L’abattement de 500.000 € vient  en déduction de la plus-value,  avant application de l’abattement pour durée de détention. Le tout est codifié sous les articles 150-0 D ter et 150-0 D, 1 quater-B-2° du Code général des impôts, pour les principes, et sous l’article 150-0 D, 1 quater A de ce code pour le dispositif de l’abattement majoré.

Or, l’administration avait admis dans sa doctrine que les dispositions de l’article 150-0 D ter s’appliqueraient également aux plus-values nettes de cession de titres de sociétés réalisés par certains ou par tous les autres membres du groupe familial, si les conditions suivantes étaient remplies :

  • les cessions réalisées par les autres membres du groupe familial devaient porter sur l’intégralité des actions, parts ou droits qu’ils détenaient dans la société ;
  • les cessions réalisées par les autres membres du groupe familial avaient lieu à la même date que la cession effectuée par le cédant remplissant les conditions susmentionnées ;
  • en cas de cession à une entreprise, les autres membres du groupe familial ne devaient pas détenir, directement ou indirectement, de participation (droits de vote ou droits financiers) dans la société cessionnaire ;
  • les cessions effectuées  par l’ensemble des membres du groupe familial (dirigeant cédant et autres membres de la famille) devaient porter sur plus de 25 % des droits de vote ou des droits dans les bénéfices sociaux de ladite société.

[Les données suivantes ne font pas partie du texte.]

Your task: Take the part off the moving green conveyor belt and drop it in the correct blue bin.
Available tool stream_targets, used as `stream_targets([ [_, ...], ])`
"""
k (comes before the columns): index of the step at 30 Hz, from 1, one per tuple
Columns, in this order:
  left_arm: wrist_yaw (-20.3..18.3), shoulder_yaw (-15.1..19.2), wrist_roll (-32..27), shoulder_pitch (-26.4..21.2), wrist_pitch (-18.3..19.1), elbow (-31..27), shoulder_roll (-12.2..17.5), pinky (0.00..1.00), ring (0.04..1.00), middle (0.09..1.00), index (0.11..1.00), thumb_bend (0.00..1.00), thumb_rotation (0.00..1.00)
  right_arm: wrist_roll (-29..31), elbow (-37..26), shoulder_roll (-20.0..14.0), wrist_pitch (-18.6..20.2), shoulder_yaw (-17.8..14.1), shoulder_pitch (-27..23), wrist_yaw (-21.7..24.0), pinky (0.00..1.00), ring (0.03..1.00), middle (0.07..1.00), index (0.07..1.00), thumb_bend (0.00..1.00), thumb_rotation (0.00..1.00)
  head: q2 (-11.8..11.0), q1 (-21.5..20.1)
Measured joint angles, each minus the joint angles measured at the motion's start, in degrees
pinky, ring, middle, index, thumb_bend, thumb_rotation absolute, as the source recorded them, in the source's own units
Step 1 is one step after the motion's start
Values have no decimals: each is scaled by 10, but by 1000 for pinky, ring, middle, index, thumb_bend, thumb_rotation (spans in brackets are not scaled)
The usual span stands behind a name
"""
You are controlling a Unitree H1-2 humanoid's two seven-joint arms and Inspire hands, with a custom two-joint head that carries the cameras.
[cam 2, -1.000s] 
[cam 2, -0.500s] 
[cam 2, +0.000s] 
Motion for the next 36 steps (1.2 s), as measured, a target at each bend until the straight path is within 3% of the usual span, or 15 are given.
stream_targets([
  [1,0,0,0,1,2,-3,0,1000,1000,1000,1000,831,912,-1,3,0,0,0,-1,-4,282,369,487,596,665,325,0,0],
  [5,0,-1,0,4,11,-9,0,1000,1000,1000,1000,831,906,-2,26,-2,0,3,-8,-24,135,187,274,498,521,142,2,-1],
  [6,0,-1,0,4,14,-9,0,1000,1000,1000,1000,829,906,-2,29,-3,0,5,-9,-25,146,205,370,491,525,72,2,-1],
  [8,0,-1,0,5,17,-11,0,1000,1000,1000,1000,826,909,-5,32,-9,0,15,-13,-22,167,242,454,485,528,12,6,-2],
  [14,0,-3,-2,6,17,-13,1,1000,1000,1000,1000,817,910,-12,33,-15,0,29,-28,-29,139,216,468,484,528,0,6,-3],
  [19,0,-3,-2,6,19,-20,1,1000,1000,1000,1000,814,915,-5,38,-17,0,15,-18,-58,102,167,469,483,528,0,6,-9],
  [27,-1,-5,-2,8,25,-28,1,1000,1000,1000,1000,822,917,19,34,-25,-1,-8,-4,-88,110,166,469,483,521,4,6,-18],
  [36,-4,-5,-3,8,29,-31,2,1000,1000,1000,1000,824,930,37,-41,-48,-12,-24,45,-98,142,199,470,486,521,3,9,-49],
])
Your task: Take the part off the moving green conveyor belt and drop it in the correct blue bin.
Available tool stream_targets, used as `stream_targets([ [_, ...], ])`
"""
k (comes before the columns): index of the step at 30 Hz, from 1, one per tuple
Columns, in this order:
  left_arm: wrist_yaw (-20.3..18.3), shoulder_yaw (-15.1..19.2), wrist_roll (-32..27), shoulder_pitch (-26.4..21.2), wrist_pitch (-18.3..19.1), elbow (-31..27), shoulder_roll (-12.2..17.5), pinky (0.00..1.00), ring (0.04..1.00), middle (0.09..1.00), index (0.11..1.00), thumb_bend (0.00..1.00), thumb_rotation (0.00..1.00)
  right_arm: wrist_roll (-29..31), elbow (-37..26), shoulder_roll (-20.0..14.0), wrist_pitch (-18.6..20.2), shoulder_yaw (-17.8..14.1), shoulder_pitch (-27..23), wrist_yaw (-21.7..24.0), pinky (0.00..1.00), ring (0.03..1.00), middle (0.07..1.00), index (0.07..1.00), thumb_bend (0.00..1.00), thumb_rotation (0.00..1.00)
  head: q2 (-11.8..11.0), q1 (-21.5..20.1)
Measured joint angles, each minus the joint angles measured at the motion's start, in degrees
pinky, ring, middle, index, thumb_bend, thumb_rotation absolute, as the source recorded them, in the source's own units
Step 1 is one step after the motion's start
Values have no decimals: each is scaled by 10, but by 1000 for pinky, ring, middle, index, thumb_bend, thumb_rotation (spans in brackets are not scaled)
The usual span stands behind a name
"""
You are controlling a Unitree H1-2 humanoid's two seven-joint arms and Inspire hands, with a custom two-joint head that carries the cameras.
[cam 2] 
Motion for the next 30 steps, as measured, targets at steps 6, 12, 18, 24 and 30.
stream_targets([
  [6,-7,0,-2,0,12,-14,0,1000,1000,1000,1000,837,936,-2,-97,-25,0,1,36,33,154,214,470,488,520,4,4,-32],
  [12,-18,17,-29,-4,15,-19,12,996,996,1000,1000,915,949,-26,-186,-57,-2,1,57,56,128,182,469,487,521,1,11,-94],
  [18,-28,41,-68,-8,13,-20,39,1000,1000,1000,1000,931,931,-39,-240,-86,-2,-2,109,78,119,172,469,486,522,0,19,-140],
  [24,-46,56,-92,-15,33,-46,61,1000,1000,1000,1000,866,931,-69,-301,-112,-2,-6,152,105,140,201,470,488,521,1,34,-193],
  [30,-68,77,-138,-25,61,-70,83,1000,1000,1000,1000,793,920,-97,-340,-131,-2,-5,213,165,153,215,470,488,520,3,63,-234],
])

Mais cette doctrine favorable aux autres membres du groupe familial, avait été omise dans la mise à jour de la base BOFIP-Impôt en date du 14 octobre 2014.

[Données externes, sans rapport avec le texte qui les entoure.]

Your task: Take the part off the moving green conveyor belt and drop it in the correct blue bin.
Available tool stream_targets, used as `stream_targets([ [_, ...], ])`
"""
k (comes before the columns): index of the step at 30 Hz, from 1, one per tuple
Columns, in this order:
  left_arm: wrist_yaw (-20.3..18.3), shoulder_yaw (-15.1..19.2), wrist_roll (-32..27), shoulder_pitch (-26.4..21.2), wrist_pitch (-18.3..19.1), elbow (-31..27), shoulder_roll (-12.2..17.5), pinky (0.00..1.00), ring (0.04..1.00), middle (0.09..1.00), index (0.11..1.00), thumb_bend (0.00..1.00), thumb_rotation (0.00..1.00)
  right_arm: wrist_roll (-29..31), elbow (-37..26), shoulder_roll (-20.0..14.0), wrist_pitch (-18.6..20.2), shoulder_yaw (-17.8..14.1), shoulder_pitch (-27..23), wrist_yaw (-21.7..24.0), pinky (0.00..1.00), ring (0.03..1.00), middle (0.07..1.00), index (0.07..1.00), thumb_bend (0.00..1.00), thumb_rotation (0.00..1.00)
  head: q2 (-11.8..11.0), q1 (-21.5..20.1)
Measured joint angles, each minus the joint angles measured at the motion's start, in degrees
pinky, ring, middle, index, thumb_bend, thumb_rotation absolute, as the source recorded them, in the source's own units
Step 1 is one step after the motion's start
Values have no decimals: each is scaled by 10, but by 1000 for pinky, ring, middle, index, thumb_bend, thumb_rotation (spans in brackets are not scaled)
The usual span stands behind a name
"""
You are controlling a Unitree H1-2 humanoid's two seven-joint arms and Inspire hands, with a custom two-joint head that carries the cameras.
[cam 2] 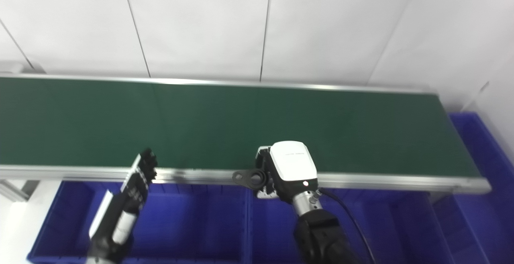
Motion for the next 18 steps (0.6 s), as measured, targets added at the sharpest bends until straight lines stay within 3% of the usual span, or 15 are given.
stream_targets([
  [6,-15,4,-37,-9,36,-19,2,1000,1000,1000,1000,789,898,-14,-20,-6,-3,-11,28,34,148,210,470,487,521,2,7,-3],
  [18,-20,8,-34,-9,58,-29,1,1000,1000,1000,1000,800,890,-30,-7,-28,-6,-37,45,110,175,232,471,487,521,3,9,11],
])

Le Conseil d’Etat (CE 3ème/8ème SSR, arrêt du 10 décembre 2014, n° 371437), a entériné cet abandon de la doctrine antérieure de l’administration fiscale dans cet arrêt et, l’administration vient de confirmer cette décision dans sa nouvelle mise à jour de la base BOFIP-Impôt, en précisant  que « seul le cédant qui remplit l’ensemble des conditions prévues par l’article 150-0 D ter du CGI est concerné par l’application des abattements mentionnés à ce même article ».

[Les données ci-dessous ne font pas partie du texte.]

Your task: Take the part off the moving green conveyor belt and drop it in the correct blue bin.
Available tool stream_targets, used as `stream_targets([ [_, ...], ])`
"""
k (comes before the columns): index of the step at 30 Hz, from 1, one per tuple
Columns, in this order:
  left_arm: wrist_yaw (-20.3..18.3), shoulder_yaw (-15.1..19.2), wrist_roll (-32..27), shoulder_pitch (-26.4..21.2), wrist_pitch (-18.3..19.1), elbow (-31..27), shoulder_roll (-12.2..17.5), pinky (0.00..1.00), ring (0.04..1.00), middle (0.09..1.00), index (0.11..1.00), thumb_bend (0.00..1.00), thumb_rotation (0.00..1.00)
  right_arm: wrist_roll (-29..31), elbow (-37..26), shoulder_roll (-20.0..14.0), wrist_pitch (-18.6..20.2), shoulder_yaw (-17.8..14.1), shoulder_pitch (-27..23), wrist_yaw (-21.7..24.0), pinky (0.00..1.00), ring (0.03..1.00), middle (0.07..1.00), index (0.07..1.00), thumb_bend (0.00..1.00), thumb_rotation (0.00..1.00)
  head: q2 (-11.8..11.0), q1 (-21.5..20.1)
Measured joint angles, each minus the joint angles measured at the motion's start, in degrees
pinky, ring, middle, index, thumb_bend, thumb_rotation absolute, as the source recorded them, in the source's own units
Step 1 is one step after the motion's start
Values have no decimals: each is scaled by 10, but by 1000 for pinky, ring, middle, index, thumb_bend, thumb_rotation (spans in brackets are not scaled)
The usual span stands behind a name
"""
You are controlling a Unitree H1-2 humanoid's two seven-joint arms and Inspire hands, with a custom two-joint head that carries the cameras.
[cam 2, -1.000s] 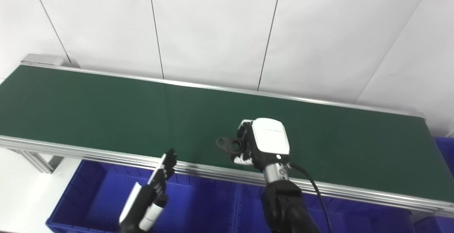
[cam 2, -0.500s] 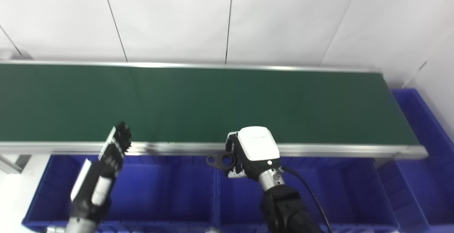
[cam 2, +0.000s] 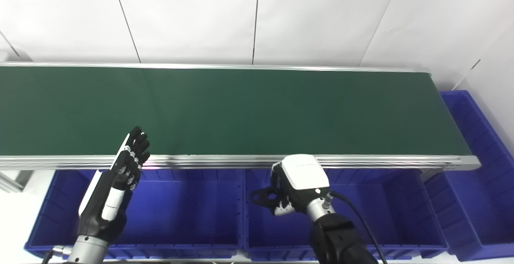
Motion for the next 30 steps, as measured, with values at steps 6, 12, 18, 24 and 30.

Parmi ses « considérant », les éléments ayant emporté la conviction de la Haute Juridiction, étaient les suivants :

  • compte tenu de son caractère dérogatoire, le bénéfice de l’abattement prévu à l’article 150-0 D ter du CGI doit être interprété strictement et être subordonné au respect de plusieurs conditions relatives à la personne du cédant, tenant notamment à l’exercice effectif de fonctions de direction normalement rémunérées au sein de la société dont les titres sont cédés et à la cessation de toute fonction au sein de cette même société dans l’année suivant la cession ;
  • que, par suite, le respect de ces conditions s’apprécie dans le cas d’un couple marié, nécessairement au niveau de chaque conjoint pris isolément ;
  • que si les dispositions du 1 de l’article 6 du CGI soumettent les personnes mariées à une imposition commune pour les revenus perçus par chacune d’elles, cette règle n’implique pas, par elle-même, d’apprécier au niveau du foyer fiscal le respect des conditions d’éligibilité à l’abattement pour durée de détention applicable aux cessions réalisées par les dirigeants de sociétés lors de leur départ en retraite;
  • que la circonstance que les époux seraient mariés sous le régime de la communauté légale et que le prix versé à chaque époux en contrepartie de la cession des titres serait, en application des règles civiles applicables à ce régime matrimonial, porté à l’actif de la communauté, est sans incidence sur l’appréciation individuelle que requiert l’application des dispositions fiscales en cause ;

En conséquence, les conditions actuelles d’application de l’article 150-0 D ter du code précité sont interprétées par la Haute Juridiction comme par l’administration fiscale, dans un sens très restrictif, par rapport à ce qu’avait été, un temps seulement, la doctrine exprimée par celle-ci.